TASK >> Your output should be every line below, copied exactly.

Items from a data source >>

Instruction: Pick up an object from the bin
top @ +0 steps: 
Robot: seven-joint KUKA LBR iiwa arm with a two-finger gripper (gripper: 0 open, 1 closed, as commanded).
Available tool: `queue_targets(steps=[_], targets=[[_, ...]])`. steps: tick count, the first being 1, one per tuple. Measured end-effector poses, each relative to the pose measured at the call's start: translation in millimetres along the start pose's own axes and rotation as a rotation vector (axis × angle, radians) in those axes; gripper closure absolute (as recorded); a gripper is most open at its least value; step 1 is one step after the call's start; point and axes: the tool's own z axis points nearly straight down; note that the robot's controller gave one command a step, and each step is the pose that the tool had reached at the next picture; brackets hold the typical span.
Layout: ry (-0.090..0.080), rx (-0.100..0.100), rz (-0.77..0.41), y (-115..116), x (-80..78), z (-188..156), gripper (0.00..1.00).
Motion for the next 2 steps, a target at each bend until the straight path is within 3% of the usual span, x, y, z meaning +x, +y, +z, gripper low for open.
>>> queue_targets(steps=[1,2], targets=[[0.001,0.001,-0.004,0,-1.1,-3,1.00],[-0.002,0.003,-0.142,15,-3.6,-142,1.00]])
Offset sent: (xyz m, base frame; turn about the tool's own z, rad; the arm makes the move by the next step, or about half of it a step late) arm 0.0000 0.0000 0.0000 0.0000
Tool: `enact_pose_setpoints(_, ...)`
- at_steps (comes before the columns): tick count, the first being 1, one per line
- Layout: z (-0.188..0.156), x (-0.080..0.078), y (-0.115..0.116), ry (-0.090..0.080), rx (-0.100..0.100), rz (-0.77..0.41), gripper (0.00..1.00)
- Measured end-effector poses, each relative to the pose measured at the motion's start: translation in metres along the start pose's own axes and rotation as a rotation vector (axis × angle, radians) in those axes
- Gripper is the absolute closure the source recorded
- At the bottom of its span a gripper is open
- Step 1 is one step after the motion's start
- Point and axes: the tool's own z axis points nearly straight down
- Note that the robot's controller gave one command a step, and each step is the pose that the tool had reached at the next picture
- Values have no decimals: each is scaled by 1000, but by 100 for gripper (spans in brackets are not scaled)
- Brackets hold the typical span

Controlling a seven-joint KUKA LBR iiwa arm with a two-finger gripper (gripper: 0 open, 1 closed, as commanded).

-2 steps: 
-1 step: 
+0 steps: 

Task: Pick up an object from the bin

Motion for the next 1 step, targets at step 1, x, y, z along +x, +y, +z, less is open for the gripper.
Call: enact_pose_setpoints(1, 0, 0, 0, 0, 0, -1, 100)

ANSWER >>
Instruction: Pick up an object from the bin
top @ +0 steps: 
Robot: seven-joint KUKA LBR iiwa arm with a two-finger gripper (gripper: 0 open, 1 closed, as commanded).
Available tool: `queue_targets(steps=[_], targets=[[_, ...]])`. steps: tick count, the first being 1, one per tuple. Measured end-effector poses, each relative to the pose measured at the call's start: translation in millimetres along the start pose's own axes and rotation as a rotation vector (axis × angle, radians) in those axes; gripper closure absolute (as recorded); a gripper is most open at its least value; step 1 is one step after the call's start; point and axes: the tool's own z axis points nearly straight down; note that the robot's controller gave one command a step, and each step is the pose that the tool had reached at the next picture; brackets hold the typical span.
Layout: ry (-0.090..0.080), rx (-0.100..0.100), rz (-0.77..0.41), y (-115..116), x (-80..78), z (-188..156), gripper (0.00..1.00).
Motion for the next 2 steps, a target at each bend until the straight path is within 3% of the usual span, x, y, z meaning +x, +y, +z, gripper low for open.
>>> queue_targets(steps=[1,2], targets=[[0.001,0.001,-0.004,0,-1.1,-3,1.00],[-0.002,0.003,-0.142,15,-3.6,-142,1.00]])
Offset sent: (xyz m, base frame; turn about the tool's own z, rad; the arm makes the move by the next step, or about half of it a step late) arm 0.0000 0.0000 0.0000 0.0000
Tool: `enact_pose_setpoints(_, ...)`
- at_steps (comes before the columns): tick count, the first being 1, one per line
- Layout: z (-0.188..0.156), x (-0.080..0.078), y (-0.115..0.116), ry (-0.090..0.080), rx (-0.100..0.100), rz (-0.77..0.41), gripper (0.00..1.00)
- Measured end-effector poses, each relative to the pose measured at the motion's start: translation in metres along the start pose's own axes and rotation as a rotation vector (axis × angle, radians) in those axes
- Gripper is the absolute closure the source recorded
- At the bottom of its span a gripper is open
- Step 1 is one step after the motion's start
- Point and axes: the tool's own z axis points nearly straight down
- Note that the robot's controller gave one command a step, and each step is the pose that the tool had reached at the next picture
- Values have no decimals: each is scaled by 1000, but by 100 for gripper (spans in brackets are not scaled)
- Brackets hold the typical span

Controlling a seven-joint KUKA LBR iiwa arm with a two-finger gripper (gripper: 0 open, 1 closed, as commanded).

-2 steps: 
-1 step: 
+0 steps: 

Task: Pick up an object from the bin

Motion for the next 1 step, targets at step 1, x, y, z along +x, +y, +z, less is open for the gripper.
Call: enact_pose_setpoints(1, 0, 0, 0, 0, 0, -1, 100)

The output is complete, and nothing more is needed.